What you should do:
I would like you to transcribe all of the data exactly.
-- Opening Marker --
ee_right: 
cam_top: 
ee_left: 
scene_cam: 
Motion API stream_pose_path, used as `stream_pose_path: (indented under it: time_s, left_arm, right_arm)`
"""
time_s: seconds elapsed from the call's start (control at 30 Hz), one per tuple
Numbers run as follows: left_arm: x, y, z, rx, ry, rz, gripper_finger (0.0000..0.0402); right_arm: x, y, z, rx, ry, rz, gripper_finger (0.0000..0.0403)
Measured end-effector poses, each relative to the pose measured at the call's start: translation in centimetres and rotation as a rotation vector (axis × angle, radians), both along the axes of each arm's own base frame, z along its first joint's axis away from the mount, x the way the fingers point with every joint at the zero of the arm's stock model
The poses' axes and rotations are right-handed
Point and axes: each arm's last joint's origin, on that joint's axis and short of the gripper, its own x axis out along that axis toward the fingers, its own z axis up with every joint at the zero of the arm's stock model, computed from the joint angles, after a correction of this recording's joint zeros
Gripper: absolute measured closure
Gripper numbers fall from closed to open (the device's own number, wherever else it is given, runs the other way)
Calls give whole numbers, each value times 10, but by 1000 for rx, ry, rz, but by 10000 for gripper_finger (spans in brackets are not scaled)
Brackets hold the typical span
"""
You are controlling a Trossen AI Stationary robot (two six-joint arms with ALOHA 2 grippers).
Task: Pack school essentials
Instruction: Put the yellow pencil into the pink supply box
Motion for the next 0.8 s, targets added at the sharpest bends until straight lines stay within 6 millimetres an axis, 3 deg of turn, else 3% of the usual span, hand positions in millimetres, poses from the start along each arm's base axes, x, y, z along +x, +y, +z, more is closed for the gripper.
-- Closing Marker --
Result:
ee_right: 
cam_top: 
ee_left: 
scene_cam: 
Motion API stream_pose_path, used as `stream_pose_path: (indented under it: time_s, left_arm, right_arm)`
"""
time_s: seconds elapsed from the call's start (control at 30 Hz), one per tuple
Numbers run as follows: left_arm: x, y, z, rx, ry, rz, gripper_finger (0.0000..0.0402); right_arm: x, y, z, rx, ry, rz, gripper_finger (0.0000..0.0403)
Measured end-effector poses, each relative to the pose measured at the call's start: translation in centimetres and rotation as a rotation vector (axis × angle, radians), both along the axes of each arm's own base frame, z along its first joint's axis away from the mount, x the way the fingers point with every joint at the zero of the arm's stock model
The poses' axes and rotations are right-handed
Point and axes: each arm's last joint's origin, on that joint's axis and short of the gripper, its own x axis out along that axis toward the fingers, its own z axis up with every joint at the zero of the arm's stock model, computed from the joint angles, after a correction of this recording's joint zeros
Gripper: absolute measured closure
Gripper numbers fall from closed to open (the device's own number, wherever else it is given, runs the other way)
Calls give whole numbers, each value times 10, but by 1000 for rx, ry, rz, but by 10000 for gripper_finger (spans in brackets are not scaled)
Brackets hold the typical span
"""
You are controlling a Trossen AI Stationary robot (two six-joint arms with ALOHA 2 grippers).
Task: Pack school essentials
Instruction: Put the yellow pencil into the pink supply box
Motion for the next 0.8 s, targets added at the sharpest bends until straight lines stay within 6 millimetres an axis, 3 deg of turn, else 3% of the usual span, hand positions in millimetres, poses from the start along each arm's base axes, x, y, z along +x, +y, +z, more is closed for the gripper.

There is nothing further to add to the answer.